▶ [HOW TO COMPLETE THIS TASK]:
All of the records below need to be written out exactly, but without the pictures.

▶ [DATA IN THIS EXERCISE]:
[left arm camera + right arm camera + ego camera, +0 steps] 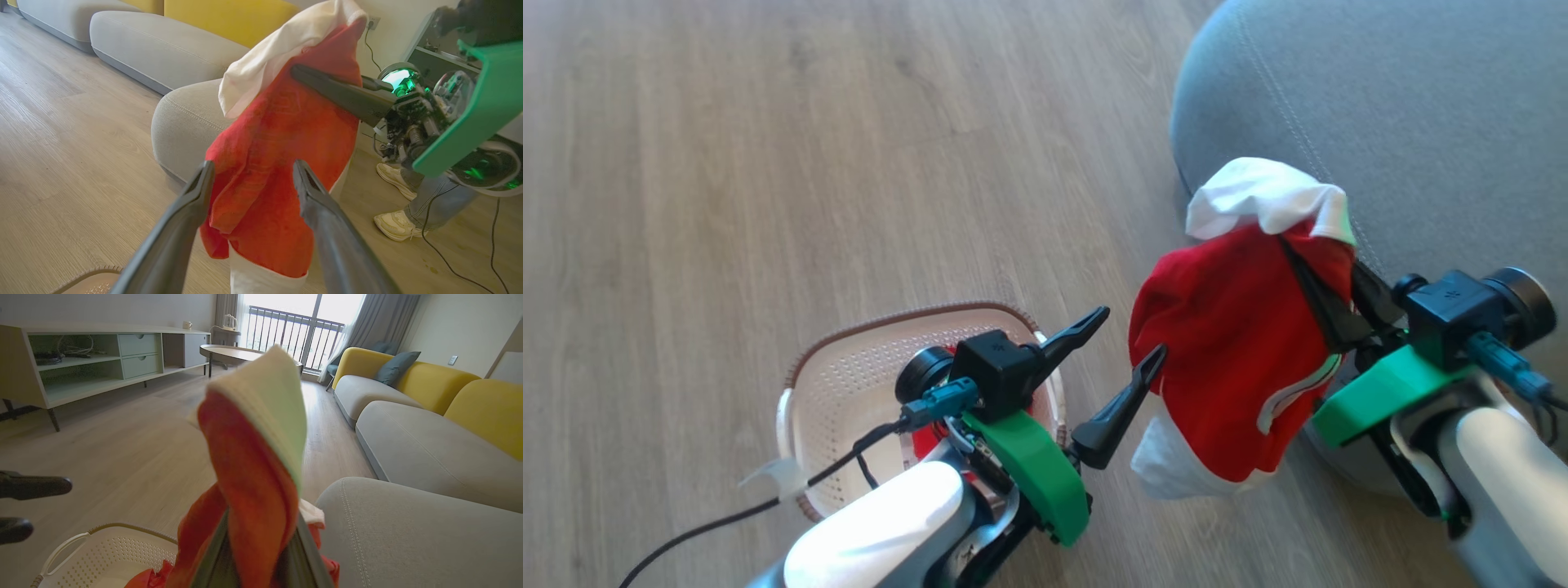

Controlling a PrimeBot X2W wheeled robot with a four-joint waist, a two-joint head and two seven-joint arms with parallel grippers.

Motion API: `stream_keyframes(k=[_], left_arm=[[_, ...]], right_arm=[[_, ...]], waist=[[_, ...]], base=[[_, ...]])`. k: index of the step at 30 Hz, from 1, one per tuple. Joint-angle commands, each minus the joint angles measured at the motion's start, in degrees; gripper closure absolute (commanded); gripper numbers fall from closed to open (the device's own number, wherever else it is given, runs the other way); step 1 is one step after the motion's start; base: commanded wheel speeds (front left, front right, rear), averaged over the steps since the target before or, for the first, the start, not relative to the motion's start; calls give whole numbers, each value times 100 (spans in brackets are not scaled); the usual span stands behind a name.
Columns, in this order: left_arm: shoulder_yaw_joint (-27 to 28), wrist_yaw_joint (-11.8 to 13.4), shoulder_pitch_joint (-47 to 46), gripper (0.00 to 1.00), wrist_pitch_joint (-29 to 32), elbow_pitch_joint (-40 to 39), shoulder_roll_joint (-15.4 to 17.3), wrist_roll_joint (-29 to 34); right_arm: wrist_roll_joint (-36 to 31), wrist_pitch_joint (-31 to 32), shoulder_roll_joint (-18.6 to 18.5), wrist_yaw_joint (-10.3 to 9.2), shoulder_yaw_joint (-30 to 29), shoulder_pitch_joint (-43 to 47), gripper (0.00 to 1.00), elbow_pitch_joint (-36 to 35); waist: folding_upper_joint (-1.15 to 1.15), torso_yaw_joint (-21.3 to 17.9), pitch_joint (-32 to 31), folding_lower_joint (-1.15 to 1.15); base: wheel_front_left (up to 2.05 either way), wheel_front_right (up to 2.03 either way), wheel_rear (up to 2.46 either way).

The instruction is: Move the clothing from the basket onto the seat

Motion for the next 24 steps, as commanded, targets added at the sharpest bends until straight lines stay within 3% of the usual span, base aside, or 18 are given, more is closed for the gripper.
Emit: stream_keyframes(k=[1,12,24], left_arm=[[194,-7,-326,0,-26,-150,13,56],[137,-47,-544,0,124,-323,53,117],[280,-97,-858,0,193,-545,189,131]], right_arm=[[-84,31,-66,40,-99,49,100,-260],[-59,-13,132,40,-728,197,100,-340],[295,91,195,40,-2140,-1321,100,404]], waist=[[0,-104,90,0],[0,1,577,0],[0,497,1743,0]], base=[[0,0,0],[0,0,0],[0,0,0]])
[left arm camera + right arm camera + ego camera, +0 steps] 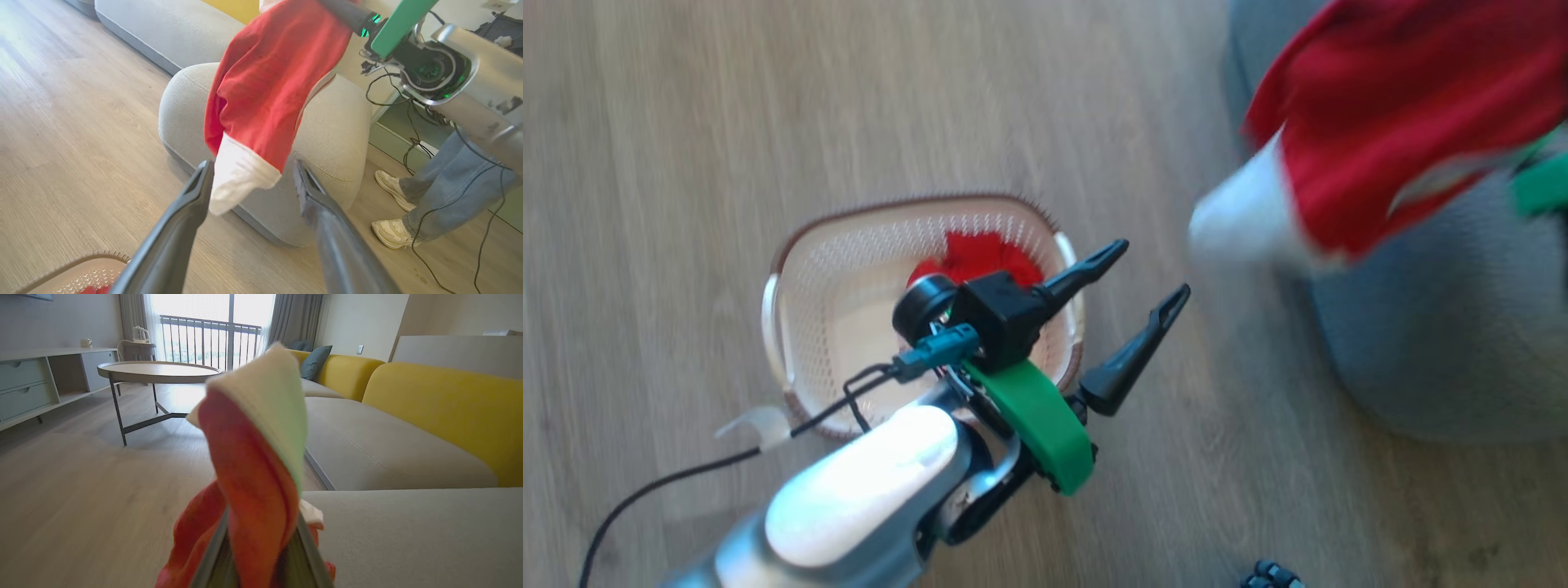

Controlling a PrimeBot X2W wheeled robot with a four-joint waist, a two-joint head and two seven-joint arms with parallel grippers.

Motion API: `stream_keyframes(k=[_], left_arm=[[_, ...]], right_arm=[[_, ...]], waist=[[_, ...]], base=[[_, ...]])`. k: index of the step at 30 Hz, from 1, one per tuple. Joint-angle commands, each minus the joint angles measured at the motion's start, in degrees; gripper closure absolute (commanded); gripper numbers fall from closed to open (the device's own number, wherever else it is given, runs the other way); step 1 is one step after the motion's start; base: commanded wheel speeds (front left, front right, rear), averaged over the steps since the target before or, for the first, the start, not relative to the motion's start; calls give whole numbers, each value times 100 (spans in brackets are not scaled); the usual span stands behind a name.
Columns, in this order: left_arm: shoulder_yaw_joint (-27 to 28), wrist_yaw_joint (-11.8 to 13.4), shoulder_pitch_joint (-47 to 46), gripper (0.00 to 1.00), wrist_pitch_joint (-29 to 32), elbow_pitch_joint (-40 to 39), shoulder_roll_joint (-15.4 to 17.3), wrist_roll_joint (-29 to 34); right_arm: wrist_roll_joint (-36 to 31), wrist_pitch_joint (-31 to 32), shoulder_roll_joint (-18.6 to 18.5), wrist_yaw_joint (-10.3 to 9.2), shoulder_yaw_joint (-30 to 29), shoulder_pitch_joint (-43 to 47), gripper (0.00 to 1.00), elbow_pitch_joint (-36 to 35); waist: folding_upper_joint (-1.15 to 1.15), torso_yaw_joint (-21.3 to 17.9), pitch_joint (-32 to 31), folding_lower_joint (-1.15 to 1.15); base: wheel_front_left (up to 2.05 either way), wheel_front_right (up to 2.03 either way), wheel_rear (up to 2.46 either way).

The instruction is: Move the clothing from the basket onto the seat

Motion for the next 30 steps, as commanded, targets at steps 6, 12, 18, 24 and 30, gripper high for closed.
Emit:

▶ [SOLUTION]:
[left arm camera + right arm camera + ego camera, +0 steps] 

Controlling a PrimeBot X2W wheeled robot with a four-joint waist, a two-joint head and two seven-joint arms with parallel grippers.

Motion API: `stream_keyframes(k=[_], left_arm=[[_, ...]], right_arm=[[_, ...]], waist=[[_, ...]], base=[[_, ...]])`. k: index of the step at 30 Hz, from 1, one per tuple. Joint-angle commands, each minus the joint angles measured at the motion's start, in degrees; gripper closure absolute (commanded); gripper numbers fall from closed to open (the device's own number, wherever else it is given, runs the other way); step 1 is one step after the motion's start; base: commanded wheel speeds (front left, front right, rear), averaged over the steps since the target before or, for the first, the start, not relative to the motion's start; calls give whole numbers, each value times 100 (spans in brackets are not scaled); the usual span stands behind a name.
Columns, in this order: left_arm: shoulder_yaw_joint (-27 to 28), wrist_yaw_joint (-11.8 to 13.4), shoulder_pitch_joint (-47 to 46), gripper (0.00 to 1.00), wrist_pitch_joint (-29 to 32), elbow_pitch_joint (-40 to 39), shoulder_roll_joint (-15.4 to 17.3), wrist_roll_joint (-29 to 34); right_arm: wrist_roll_joint (-36 to 31), wrist_pitch_joint (-31 to 32), shoulder_roll_joint (-18.6 to 18.5), wrist_yaw_joint (-10.3 to 9.2), shoulder_yaw_joint (-30 to 29), shoulder_pitch_joint (-43 to 47), gripper (0.00 to 1.00), elbow_pitch_joint (-36 to 35); waist: folding_upper_joint (-1.15 to 1.15), torso_yaw_joint (-21.3 to 17.9), pitch_joint (-32 to 31), folding_lower_joint (-1.15 to 1.15); base: wheel_front_left (up to 2.05 either way), wheel_front_right (up to 2.03 either way), wheel_rear (up to 2.46 either way).

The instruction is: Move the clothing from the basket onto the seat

Motion for the next 24 steps, as commanded, targets added at the sharpest bends until straight lines stay within 3% of the usual span, base aside, or 18 are given, more is closed for the gripper.
Emit: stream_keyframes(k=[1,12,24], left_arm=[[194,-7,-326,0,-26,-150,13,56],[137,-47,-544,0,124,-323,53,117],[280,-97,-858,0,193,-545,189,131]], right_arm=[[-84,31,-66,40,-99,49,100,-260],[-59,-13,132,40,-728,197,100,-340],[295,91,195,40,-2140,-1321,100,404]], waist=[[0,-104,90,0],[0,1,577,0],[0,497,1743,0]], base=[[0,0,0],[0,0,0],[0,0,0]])
[left arm camera + right arm camera + ego camera, +0 steps] 

Controlling a PrimeBot X2W wheeled robot with a four-joint waist, a two-joint head and two seven-joint arms with parallel grippers.

Motion API: `stream_keyframes(k=[_], left_arm=[[_, ...]], right_arm=[[_, ...]], waist=[[_, ...]], base=[[_, ...]])`. k: index of the step at 30 Hz, from 1, one per tuple. Joint-angle commands, each minus the joint angles measured at the motion's start, in degrees; gripper closure absolute (commanded); gripper numbers fall from closed to open (the device's own number, wherever else it is given, runs the other way); step 1 is one step after the motion's start; base: commanded wheel speeds (front left, front right, rear), averaged over the steps since the target before or, for the first, the start, not relative to the motion's start; calls give whole numbers, each value times 100 (spans in brackets are not scaled); the usual span stands behind a name.
Columns, in this order: left_arm: shoulder_yaw_joint (-27 to 28), wrist_yaw_joint (-11.8 to 13.4), shoulder_pitch_joint (-47 to 46), gripper (0.00 to 1.00), wrist_pitch_joint (-29 to 32), elbow_pitch_joint (-40 to 39), shoulder_roll_joint (-15.4 to 17.3), wrist_roll_joint (-29 to 34); right_arm: wrist_roll_joint (-36 to 31), wrist_pitch_joint (-31 to 32), shoulder_roll_joint (-18.6 to 18.5), wrist_yaw_joint (-10.3 to 9.2), shoulder_yaw_joint (-30 to 29), shoulder_pitch_joint (-43 to 47), gripper (0.00 to 1.00), elbow_pitch_joint (-36 to 35); waist: folding_upper_joint (-1.15 to 1.15), torso_yaw_joint (-21.3 to 17.9), pitch_joint (-32 to 31), folding_lower_joint (-1.15 to 1.15); base: wheel_front_left (up to 2.05 either way), wheel_front_right (up to 2.03 either way), wheel_rear (up to 2.46 either way).

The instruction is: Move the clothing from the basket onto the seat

Motion for the next 30 steps, as commanded, targets at steps 6, 12, 18, 24 and 30, gripper high for closed.
Emit:

No more work remains in this exercise.